Photo by @kberryphoto
Cumberland Island is an untamed paradise. The majority of visitors to the national seashore stay at one of the five campgrounds. But for the experience of living like the Carnegie family, whose descendants still call the island home, check into Greyfield Inn. The 1890 mansion-turned-inn features antique furnishings, all-inclusive gourmet meals, ferry transportation, and naturalist-led tours of the island.
Little Raccoon Key
Camping doesn’t have to be uncomfortable. Little Raccoon Key is a glamping resort located off the coast of Jekyll Island on a 10,000-year-old reef. The private island formerly inhabited by Timucua and Guale tribes has everything you need for a cozy stay, including the safari-style canvas tent with a real bed and memory foam mattress.
Wash off in the outdoor shower before relaxing in the Adirondack chairs. An onsite chef can prepare your meals, or you can bring groceries from the mainland. Watch for dolphins and birds from your private retreat by day, or you can book a massage or fishing charter.
Photo by @_stephencook
The incredible barrier island was navigated by early Spanish explorers, and in the 1800s became a Sea Island cotton plantation. Upon the owner’s death, the enslaved people that worked there were freed and became a part of the Geechee community that still inhabits the island.
Today, Sapelo Island is only accessible by a state-run ferry. Visitors can go on an organized tour to learn about the area’s history, including stops at Hog Hammock and the 1820s lighthouse. But if a day isn’t enough, the island has unique accommodation options. Groups can stay at the Cabretta campground, a basic site tucked among the live oak trees in the R.J. Reynolds Wildlife Refuge. The Reynolds Mansion also hosts groups. If you want more privacy or are traveling with a few people, there are also privately owned rental homes like these treehouses on stilts.
Little St. Simons Island
Set between St. Simons Island and Sea Island, Little St. Simons Island was private hunting land of a wealthy family, passed down over the years before becoming a resort. Only accessible by boat, the all-inclusive stay includes 32 comfortable rooms in cabins and chef-prepared meals inside the main lodge. During the day, guests can visit the private beach or ride along with the naturalists to spot birds and other wildlife. There’s also a seasonal swimming pool and rentals of bicycles and kayaks.
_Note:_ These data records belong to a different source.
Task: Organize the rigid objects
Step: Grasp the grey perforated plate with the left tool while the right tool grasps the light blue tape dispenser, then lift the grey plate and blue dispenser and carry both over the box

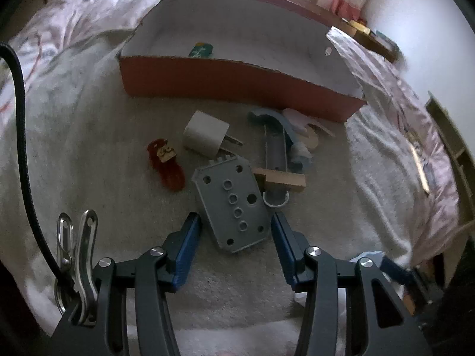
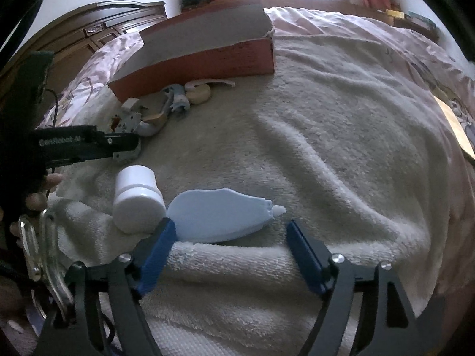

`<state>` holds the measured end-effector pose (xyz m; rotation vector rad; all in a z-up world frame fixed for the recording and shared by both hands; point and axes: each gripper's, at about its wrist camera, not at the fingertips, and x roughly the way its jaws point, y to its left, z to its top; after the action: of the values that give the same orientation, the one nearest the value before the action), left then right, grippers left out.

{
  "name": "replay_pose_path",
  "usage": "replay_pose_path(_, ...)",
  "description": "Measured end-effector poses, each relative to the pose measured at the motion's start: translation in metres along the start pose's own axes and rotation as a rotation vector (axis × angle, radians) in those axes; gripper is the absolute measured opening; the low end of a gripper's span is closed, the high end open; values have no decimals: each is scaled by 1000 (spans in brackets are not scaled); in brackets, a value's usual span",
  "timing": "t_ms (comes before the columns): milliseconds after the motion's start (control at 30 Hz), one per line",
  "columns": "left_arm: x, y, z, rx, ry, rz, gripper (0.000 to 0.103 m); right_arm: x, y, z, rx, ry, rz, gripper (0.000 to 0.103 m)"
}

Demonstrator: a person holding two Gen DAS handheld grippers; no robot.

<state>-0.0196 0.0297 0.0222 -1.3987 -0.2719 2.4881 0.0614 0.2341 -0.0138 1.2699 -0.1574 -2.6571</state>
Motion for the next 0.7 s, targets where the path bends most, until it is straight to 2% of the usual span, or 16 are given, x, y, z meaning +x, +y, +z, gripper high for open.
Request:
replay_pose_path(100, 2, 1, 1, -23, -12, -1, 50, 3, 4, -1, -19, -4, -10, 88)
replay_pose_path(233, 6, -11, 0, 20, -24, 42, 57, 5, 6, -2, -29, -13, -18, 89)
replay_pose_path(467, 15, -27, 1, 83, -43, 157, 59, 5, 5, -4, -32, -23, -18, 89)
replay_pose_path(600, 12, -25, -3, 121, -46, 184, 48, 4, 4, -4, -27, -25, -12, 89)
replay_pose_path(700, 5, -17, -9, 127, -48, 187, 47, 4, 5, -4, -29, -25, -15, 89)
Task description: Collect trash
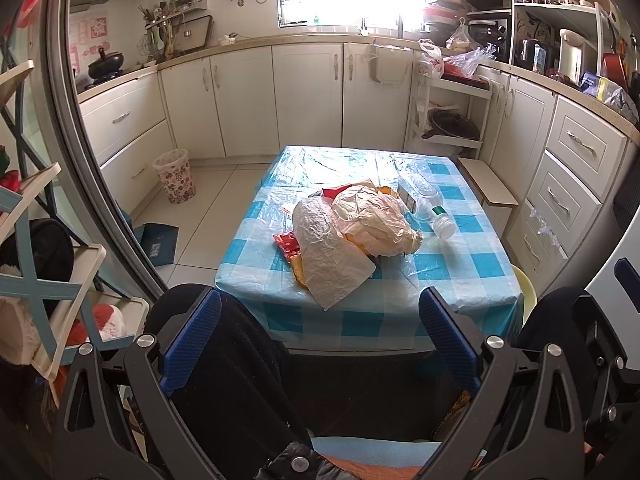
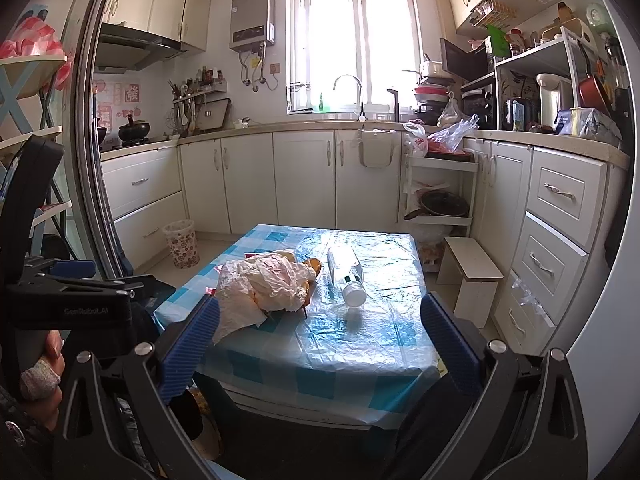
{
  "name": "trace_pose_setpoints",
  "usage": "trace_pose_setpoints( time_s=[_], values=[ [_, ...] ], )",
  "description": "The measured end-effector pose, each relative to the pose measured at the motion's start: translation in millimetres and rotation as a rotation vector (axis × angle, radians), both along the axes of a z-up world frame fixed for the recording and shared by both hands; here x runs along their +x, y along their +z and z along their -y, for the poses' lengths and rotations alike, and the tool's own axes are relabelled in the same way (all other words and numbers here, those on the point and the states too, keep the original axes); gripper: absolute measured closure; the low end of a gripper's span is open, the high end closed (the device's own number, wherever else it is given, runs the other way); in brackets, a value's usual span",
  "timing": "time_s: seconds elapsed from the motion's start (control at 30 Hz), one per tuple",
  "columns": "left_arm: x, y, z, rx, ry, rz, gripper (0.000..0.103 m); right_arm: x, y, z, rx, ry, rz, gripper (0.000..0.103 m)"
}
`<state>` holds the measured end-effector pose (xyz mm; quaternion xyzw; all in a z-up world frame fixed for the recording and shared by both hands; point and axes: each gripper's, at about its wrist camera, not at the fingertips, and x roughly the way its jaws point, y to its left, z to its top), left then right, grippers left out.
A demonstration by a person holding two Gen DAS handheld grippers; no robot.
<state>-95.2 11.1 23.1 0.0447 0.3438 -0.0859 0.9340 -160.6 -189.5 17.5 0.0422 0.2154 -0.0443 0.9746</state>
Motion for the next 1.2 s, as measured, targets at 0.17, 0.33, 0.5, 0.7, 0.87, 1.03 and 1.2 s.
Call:
trace_pose_setpoints(
  time_s=[0.17,0.33,0.5,0.7,0.87,1.03,1.2],
  values=[
    [-0.4,-0.3,-0.1,-0.001,0.001,0.000,0.008,1.4,-1.1,-1.8,-0.004,0.005,-0.005,0.007],
    [-1.1,-3.8,-1.4,-0.002,0.005,-0.004,0.008,1.4,-1.7,-2.6,-0.004,0.006,-0.008,0.007],
    [-1.3,-7.3,-3.8,-0.004,0.011,-0.012,0.008,1.0,-3.1,-2.3,0.000,0.007,-0.013,0.007],
    [-1.2,-7.8,-5.5,-0.004,0.018,-0.017,0.008,0.8,-5.2,-3.5,-0.002,0.007,-0.015,0.007],
    [-1.2,-8.7,-5.9,-0.003,0.020,-0.017,0.008,-0.3,-7.3,-3.8,0.000,0.008,-0.020,0.007],
    [-1.9,-9.9,-7.6,-0.005,0.025,-0.018,0.008,0.1,-9.0,-4.3,-0.001,0.010,-0.024,0.007],
    [-2.6,-11.2,-10.2,-0.008,0.036,-0.018,0.008,-0.4,-10.8,-4.5,-0.002,0.012,-0.031,0.007]
  ],
)
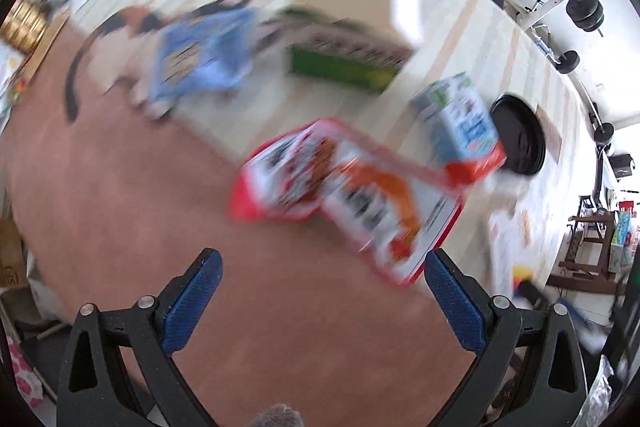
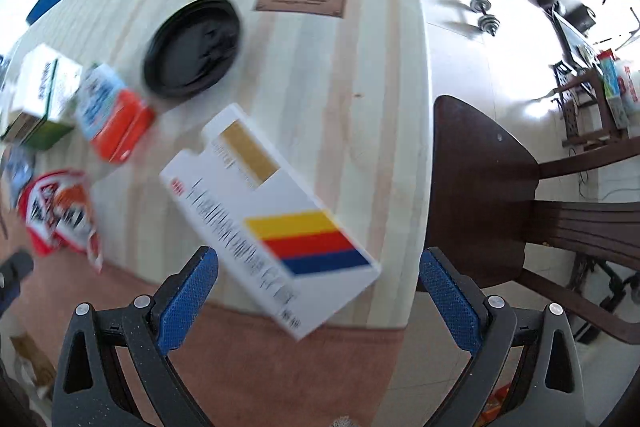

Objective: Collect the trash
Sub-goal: 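Grasp the red snack wrapper with the left tool while the right tool grasps the white striped box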

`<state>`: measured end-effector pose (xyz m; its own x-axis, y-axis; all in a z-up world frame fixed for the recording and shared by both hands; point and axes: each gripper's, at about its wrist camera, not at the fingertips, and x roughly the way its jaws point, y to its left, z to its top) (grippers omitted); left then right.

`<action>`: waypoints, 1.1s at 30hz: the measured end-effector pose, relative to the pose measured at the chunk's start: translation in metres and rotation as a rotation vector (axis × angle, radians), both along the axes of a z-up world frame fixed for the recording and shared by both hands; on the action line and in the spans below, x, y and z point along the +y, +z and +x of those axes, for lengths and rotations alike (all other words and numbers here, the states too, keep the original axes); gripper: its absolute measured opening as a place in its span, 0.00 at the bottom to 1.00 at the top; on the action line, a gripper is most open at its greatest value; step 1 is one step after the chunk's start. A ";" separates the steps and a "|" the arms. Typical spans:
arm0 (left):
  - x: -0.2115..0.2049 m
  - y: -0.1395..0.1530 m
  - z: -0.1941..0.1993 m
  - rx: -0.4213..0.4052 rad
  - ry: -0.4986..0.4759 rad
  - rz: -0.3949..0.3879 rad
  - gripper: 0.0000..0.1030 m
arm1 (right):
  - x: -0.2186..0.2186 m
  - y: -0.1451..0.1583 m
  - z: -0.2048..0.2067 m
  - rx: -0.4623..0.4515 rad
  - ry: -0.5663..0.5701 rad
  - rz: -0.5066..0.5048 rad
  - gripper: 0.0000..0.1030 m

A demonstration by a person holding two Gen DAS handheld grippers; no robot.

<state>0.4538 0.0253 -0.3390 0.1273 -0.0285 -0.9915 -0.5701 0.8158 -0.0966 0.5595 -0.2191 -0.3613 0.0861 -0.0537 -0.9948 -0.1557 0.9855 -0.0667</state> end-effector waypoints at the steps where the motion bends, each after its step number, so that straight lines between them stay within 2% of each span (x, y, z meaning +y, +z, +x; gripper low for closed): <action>1: -0.003 -0.004 0.014 0.000 -0.001 0.007 1.00 | -0.001 -0.004 0.004 0.004 -0.007 0.005 0.99; 4: -0.001 -0.015 0.041 0.010 0.040 0.024 1.00 | -0.001 -0.014 0.013 0.007 -0.023 0.007 0.99; 7: 0.007 -0.030 0.051 0.041 0.115 0.037 1.00 | 0.000 -0.024 0.024 0.004 -0.031 0.004 0.99; 9: 0.010 -0.038 0.054 0.075 0.124 0.076 1.00 | -0.001 -0.030 0.026 0.006 -0.036 0.002 0.99; 14: 0.004 -0.054 0.032 0.163 0.020 0.183 1.00 | 0.001 -0.038 0.027 0.019 -0.028 0.016 0.99; 17: 0.004 -0.057 0.004 0.196 -0.054 0.211 1.00 | 0.006 -0.039 0.025 0.032 0.010 0.034 0.99; 20: 0.012 -0.052 -0.026 0.218 -0.074 0.221 1.00 | 0.014 -0.038 0.020 0.047 0.054 0.059 0.99; 23: 0.030 -0.041 -0.047 0.188 -0.010 0.160 1.00 | 0.023 -0.046 0.018 0.092 0.104 0.063 0.99; 24: 0.035 -0.037 -0.049 0.170 0.016 0.142 1.00 | 0.025 -0.050 0.018 0.108 0.112 0.083 1.00; 26: 0.043 -0.033 -0.047 0.129 0.060 0.090 1.00 | 0.031 -0.053 0.017 0.115 0.129 0.060 1.00; 29: 0.052 -0.039 -0.027 0.095 0.115 -0.018 1.00 | 0.038 -0.055 0.011 0.102 0.149 0.012 0.99; 33: 0.050 -0.056 0.014 0.099 0.118 -0.080 0.99 | 0.046 -0.054 0.003 0.082 0.148 0.003 0.93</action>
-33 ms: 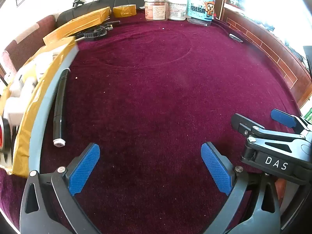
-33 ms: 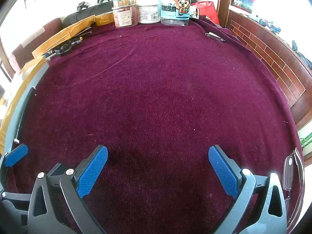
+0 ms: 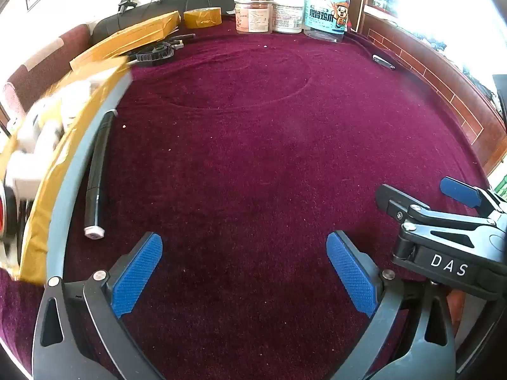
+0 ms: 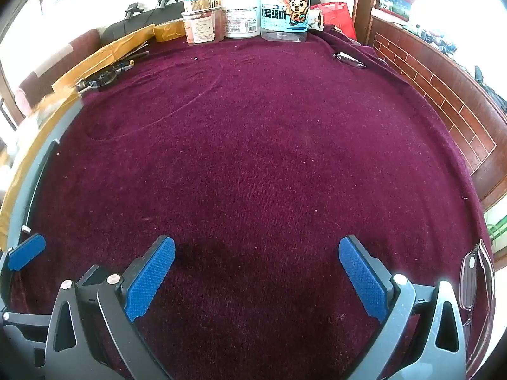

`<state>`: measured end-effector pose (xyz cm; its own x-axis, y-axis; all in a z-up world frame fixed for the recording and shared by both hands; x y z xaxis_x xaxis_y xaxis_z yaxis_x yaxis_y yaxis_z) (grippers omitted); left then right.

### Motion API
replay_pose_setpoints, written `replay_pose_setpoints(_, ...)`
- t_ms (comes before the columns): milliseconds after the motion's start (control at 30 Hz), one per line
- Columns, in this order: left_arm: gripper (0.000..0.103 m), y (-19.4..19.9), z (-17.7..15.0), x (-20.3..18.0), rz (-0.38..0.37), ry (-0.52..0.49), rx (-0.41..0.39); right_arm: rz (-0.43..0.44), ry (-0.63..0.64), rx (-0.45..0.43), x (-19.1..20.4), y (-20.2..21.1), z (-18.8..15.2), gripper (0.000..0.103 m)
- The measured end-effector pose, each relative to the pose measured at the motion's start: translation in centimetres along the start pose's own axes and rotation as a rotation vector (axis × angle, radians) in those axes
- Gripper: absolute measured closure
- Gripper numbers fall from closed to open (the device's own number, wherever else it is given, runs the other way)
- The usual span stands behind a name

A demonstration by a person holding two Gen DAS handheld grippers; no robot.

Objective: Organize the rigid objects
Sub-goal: 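Tip the yellow-taped box to spill its items onto the table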

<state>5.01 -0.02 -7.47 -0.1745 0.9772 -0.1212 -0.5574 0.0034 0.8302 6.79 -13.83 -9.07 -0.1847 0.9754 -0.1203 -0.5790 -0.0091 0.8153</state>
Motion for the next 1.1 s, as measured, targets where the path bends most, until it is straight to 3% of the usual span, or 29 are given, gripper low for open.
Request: replay_pose_setpoints(1100, 0.0, -0.04, 0.06, 0.08, 0.001, -0.002, -0.001, 0.003, -0.002, -0.002, -0.18, 0.01, -0.04, 0.001)
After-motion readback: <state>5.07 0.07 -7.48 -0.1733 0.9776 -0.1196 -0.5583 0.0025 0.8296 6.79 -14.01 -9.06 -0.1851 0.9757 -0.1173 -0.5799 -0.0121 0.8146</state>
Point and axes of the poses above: each gripper's, at about its wrist camera, not at the fingertips, and y roughly against the way its jaws point, x to its left, z to its top, the point moved 9 cm from there along -y, roughly the way its jaws point, and after that the axes turned 13 degrees about y, right-handed, at the moved point
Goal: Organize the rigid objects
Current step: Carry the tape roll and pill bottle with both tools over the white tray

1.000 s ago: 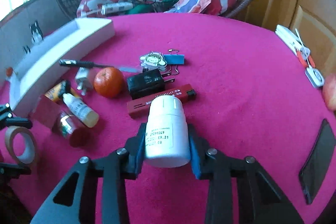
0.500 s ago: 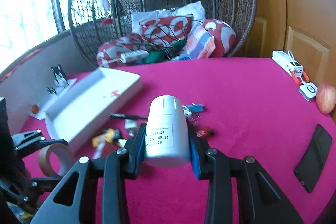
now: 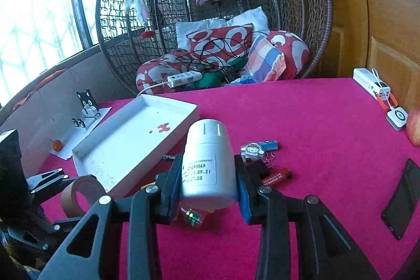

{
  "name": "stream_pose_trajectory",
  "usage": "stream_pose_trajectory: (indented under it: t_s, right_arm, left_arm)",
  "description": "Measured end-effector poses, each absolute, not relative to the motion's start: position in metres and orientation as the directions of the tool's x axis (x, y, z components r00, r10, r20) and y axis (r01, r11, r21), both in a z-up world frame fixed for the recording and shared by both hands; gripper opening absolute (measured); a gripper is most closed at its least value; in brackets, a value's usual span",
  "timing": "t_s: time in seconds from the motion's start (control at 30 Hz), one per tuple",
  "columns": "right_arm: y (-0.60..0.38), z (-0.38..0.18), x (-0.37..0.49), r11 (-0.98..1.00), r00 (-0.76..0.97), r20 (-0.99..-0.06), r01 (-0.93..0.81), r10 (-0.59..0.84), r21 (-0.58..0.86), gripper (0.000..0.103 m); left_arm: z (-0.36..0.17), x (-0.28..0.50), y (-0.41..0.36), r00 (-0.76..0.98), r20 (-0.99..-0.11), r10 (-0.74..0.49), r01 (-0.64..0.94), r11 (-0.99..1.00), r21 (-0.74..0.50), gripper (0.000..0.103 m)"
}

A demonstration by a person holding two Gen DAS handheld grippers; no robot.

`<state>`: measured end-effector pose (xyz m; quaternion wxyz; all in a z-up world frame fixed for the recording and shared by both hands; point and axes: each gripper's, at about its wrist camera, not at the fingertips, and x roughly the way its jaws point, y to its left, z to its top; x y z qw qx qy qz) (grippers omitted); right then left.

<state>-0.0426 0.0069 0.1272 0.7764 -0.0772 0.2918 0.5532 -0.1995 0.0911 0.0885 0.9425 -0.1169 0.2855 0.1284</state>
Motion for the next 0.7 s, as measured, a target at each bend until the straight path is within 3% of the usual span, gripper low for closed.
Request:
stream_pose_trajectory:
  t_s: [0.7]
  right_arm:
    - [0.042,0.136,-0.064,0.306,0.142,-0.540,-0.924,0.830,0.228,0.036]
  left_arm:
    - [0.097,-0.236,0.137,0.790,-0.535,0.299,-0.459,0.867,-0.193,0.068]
Set on a 30-acre estate on Blackbeard Creek, Dunham Farms in Sunbury was originally a 1755 family farm. Detour for a rustic stay at the farm’s Palmyra Barn Bed and Breakfast, set in a pecan orchard in a 1930 barn. There are nine spacious rooms with private bathrooms, air conditioning, WiFi, and televisions. Guests can enjoy daily gourmet breakfasts and afternoon hors d’oeuvres. During the day, wander the trails, use the seasonal pool, and tour the gardens. The farm is also popular for biking and kayaking.
The Hostel in the Forest
Don’t let the name “hostel” fool you. The Hostel in the Forest in Brunswick is a longtime off-the-grid retreat with rustic treehouses, open-air huts, a bunkhouse, and campsites. Guests are asked to purchase memberships and to pitch in with chores. Vegetarian dinners are offered nightly as well as access to the kitchen.
Local coffee is also offered for a donation. Linens are provided. The hostel has outdoor showers, a sweat lodge, gardens, and acres of land to explore. It’s currently closed for summer 2020 but will reopen in the future.
Cabin Bluff and Ceylon Wildlife Management Area
The recently created Ceylon Wildlife Management Area in Woodbine is an under-the-radar place to explore with artesian springs, a historic cemetery, and abundant wildlife like protected gopher tortoises. The land was the site of a rice plantation and was later used for logging.
Nearby Cabin Bluff is a hunting and fishing retreat on the Cumberland River that dates back to 1928, hosting the likes of President Coolidge. The 20 lodge rooms and cabins have plush bedding, and guests enjoy nightly chef-prepared dinners. For those not interested in hunting or fishing, there’s also a golf course, swimming pool, and excursions to nearby Cumberland Island.